It wasn’t a perfect game for the Packers, but Sunday night’s primetime matchup against the Bears was a big improvement for Green Bay from Week 1. Not only was Aaron Rodgers more effective in spreading the ball to his makeshift corps, but Matt Lafleur’s dynamic back-row opened up the two effectively, with Aaron Jones in particular emerging as the focal point of the green and yellow attack. Despite a few hiccups, the Packers came out strong in Week 2 with a win, sweeping Justin Fields and the Bears with a 27-10 decision to put them at .500 in the NFC North.

Here are some highlights from “Sunday Night Football”:

Why did the Packers win?

Unable to consistently push the ball downfield due to a lack of notable weapons, Green Bay instead wisely moved Jones as the focal point of a balanced attack. A dual threat that passed, he averaged nearly 170 scrimmage yards per drive. Rodgers played the quiet position well, mostly shooting quick short shots, especially when Randall Cobb stepped up on key downs. Sammy Watkins came up short in the fourth quarter, including a deep kick. The offense had some sloppy stuff, inviting the Bears’ momentum with a couple of fumbles/handouts, but always felt in control after the first touchdown drive.

On defense, the Packers didn’t lie with impressive plays early on, and struggled to contain David Montgomery as the game wore on. They also never let Justin Fields sit as a passer, the conservative Bears dared their young QB to loose. Preston Smith headlined that group. Zaire Alexander, on the other hand, sprinted down the field to pick up the field in the last minute and made an arrow in the game.

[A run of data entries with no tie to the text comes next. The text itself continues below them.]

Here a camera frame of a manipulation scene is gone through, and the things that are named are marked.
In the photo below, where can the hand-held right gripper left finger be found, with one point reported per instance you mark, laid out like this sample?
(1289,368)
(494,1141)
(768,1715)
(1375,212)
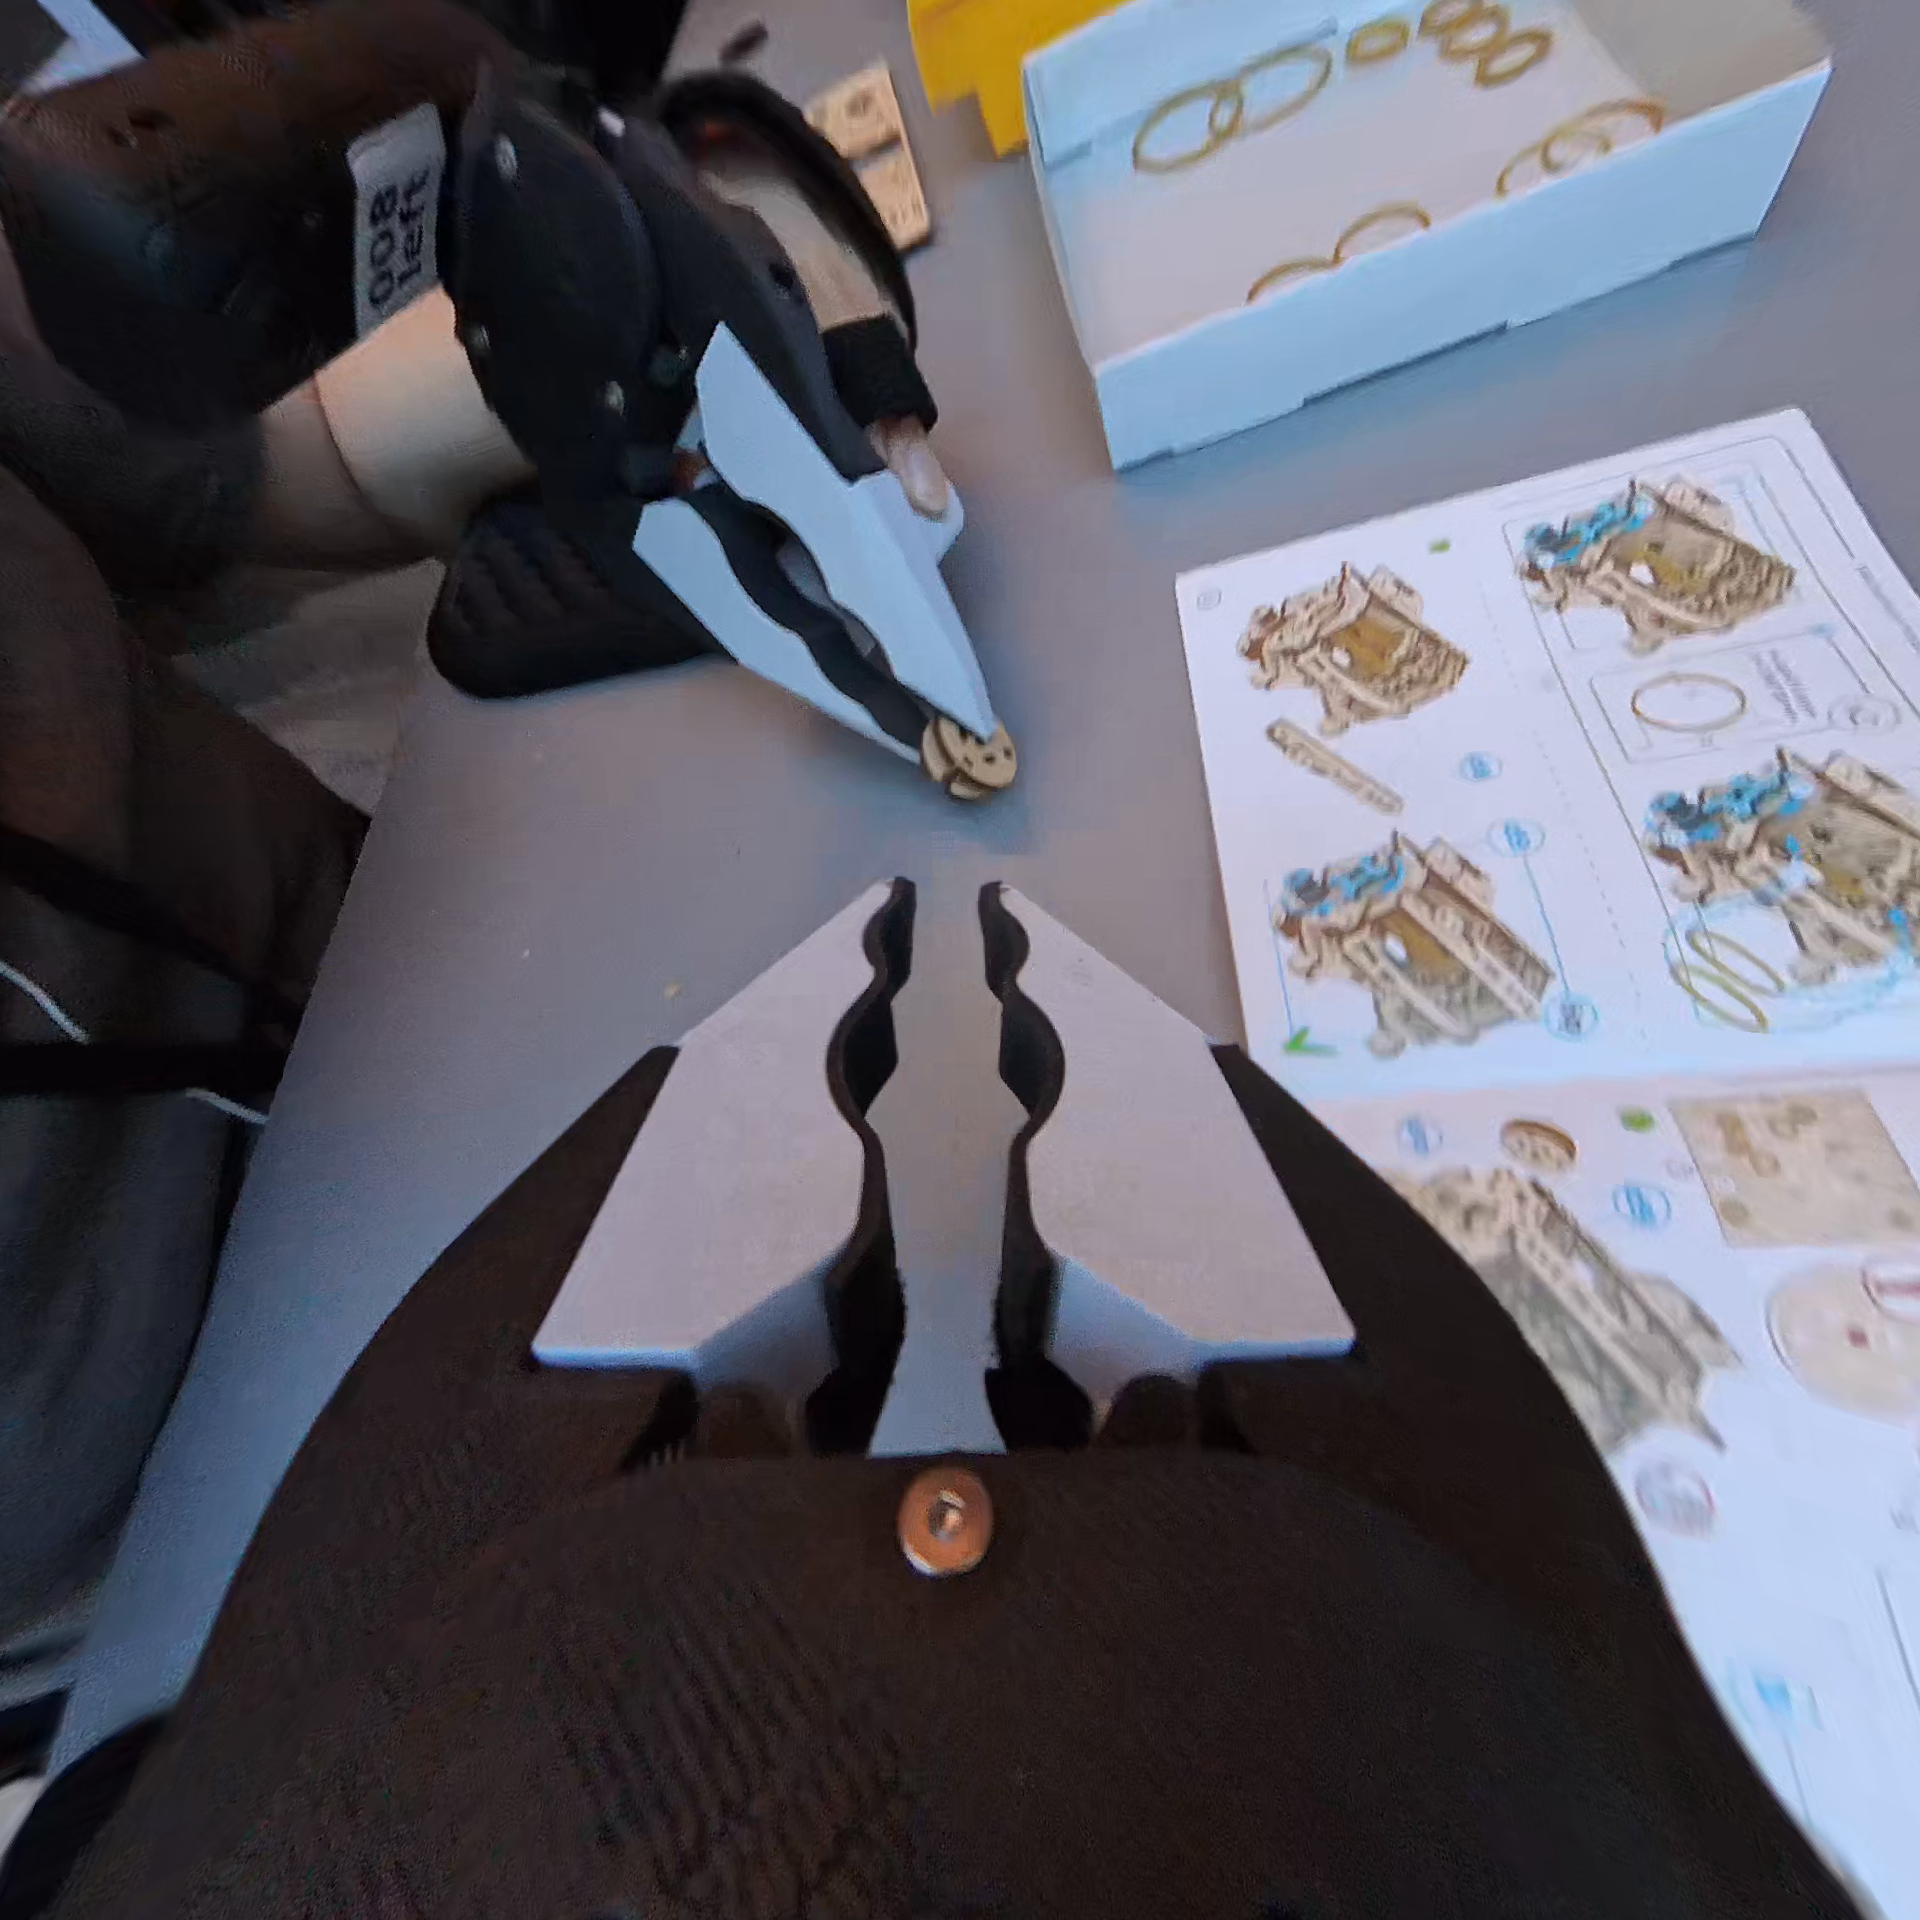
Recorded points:
(721,1203)

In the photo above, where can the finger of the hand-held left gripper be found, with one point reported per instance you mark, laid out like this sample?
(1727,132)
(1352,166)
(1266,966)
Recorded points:
(857,553)
(721,600)

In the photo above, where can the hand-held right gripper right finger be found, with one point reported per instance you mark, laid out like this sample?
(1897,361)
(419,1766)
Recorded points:
(1185,1203)

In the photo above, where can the notched round wooden disc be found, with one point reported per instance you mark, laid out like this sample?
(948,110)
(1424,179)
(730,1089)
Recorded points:
(953,750)

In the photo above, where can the grey desk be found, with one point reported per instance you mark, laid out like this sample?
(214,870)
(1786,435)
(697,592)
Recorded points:
(599,931)

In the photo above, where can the person's left hand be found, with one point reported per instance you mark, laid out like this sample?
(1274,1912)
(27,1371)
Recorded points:
(835,252)

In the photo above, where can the black bumpy pad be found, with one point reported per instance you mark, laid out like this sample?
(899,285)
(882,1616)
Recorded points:
(527,612)

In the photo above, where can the laser-cut plywood parts sheet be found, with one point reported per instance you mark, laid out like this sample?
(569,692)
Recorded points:
(883,179)

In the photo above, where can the white cardboard box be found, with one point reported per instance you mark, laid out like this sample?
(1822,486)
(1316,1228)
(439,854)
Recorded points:
(1201,390)

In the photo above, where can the yellow plastic bin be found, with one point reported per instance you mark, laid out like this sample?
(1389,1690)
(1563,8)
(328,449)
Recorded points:
(959,42)

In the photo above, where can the illustrated instruction booklet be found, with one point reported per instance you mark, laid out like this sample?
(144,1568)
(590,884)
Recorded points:
(1470,646)

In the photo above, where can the person's dark clothing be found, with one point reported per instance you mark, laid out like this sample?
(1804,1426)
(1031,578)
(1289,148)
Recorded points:
(119,836)

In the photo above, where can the cluster of tan rubber rings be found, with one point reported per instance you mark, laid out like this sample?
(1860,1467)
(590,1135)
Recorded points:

Why did the bears disappear?

They used all their juice on the first vehicle. Matt Eberfels’ defense put enough pressure on Rodgers to give Chicago a chance. Even a 24-7 deficit didn’t seal their fall thanks to a forced fumble at the end of the season, as well as three early sacks on A-Road. But Fields’ unit stagnated after a confident start, averaging 4 yards per pass attempt through the fourth quarter. The Bears’ heavy reliance on the ground game was also bittersweet, as Fields, Khalil Herbert and an ever-greater Montgomery (130+ total yards) all ripped important runs, but didn’t produce a corresponding aerial attack. Fields, of course, didn’t hit double-digit passing attempts until the final two minutes, which may or may not be an indictment of the Bears’ trust (or lack thereof) in him. Their decision-making is also a bit off. The show failed to do so on a fourth-and-goal shotgun QB with a chance to make it a one-point game in the fourth.

turning point

You might point to Rodgers’ pin point third-down dart to Cobb or Jones’ second TD of the night that put Green Bay up 10 in the first half. But the threat sealed the deal for Green Bay when the Packers’ goal line went on a fourth-down shotgun draw with eight minutes left and the Bears were about to make it a one-point game. Fields gave it his all on the play, and the former, who stretched to the pylon, nearly scrambled for a TD. And the replay indicated that Fields had crossed the goal line. Alas, the stuff kept the ball — and the game — in the Packers’ hands.

The game of the game

This wasn’t a big game a la Dolphins-Ravens, rather it wasn’t a miracle-work special, which is why Rodgers’ late second-quarter touchdown to beat Cobb for the first time was so impressive. Not only did it show Rodgers had enough in his legs to get out of the pocket, but it helped extend Green Bay’s drive before halftime and take a 24-7 lead into the break.

What’s next?

The Packers (1-1), who defeated the Saints on Sunday and previously Green Bay, will hit the road to compete against Tom Brady and the Buccaneers (2-0) in the 2020 NFC Championship. The Bears (1-1), meanwhile, return home to host the Texans (0-1-1), who were swept by the Broncos in Week 2.



Leave a Reply

Your email address will not be published.